At the heart of this release is Cisco's new Silicon One G300 switching chip, designed to provide the powerful scale-out networking capabilities needed to connect gigawatt-scale AI clusters. The chip notably uses a technology that Cisco calls an "intelligent collection network" that optimizes path selection and includes a buffering mechanism to absorb bursts of heavy AI traffic without packet loss. Cisco says this technology can help achieve up to 33% increase in network utilization and shorten task completion time.
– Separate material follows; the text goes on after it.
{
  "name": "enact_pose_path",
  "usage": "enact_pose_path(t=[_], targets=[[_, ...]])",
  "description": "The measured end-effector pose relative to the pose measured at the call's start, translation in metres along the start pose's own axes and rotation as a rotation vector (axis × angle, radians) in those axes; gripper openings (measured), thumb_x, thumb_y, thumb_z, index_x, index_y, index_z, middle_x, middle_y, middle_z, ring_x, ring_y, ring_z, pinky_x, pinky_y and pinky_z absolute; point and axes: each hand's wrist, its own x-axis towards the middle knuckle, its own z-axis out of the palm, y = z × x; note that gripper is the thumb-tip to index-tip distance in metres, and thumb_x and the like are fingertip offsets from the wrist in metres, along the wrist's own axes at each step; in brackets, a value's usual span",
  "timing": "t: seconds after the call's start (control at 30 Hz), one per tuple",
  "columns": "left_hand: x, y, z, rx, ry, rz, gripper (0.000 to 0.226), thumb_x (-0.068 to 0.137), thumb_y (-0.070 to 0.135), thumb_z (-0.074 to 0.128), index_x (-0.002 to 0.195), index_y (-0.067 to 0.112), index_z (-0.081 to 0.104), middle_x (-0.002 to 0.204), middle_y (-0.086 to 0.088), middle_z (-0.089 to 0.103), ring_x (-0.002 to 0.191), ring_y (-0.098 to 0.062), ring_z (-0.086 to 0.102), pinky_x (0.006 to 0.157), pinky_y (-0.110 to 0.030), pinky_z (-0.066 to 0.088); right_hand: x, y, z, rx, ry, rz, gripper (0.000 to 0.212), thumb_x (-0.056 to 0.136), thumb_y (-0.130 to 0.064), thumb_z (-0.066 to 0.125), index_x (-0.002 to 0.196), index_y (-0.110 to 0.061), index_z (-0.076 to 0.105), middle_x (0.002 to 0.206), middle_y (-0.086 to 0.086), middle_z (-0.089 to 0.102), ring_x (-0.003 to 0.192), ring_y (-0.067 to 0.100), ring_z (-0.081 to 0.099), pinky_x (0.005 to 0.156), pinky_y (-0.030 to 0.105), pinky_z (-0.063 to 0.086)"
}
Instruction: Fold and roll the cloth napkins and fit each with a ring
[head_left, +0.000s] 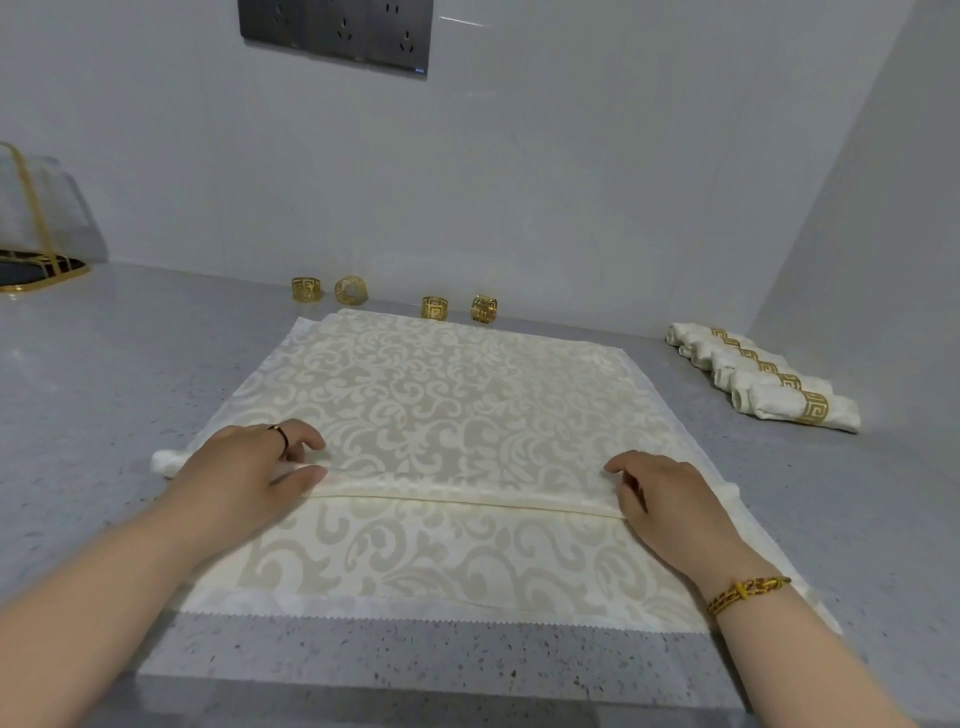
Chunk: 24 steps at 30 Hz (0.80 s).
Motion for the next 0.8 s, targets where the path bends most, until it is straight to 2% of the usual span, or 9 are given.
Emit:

Sameh Boujelbene, Group Vice President of Dell'Oro Group, told Fierce: "Cisco is trying to solve a real pain point that comes with AI and large-scale cluster workloads: unpredictable traffic patterns, huge east-west data flows, and the scaling limitations of traditional architectures. All network providers are trying to solve these problems and enhance the Ethernet architecture to reduce task completion time and optimize the number of tokens generated per GPU hour, which will directly impact profitability. ”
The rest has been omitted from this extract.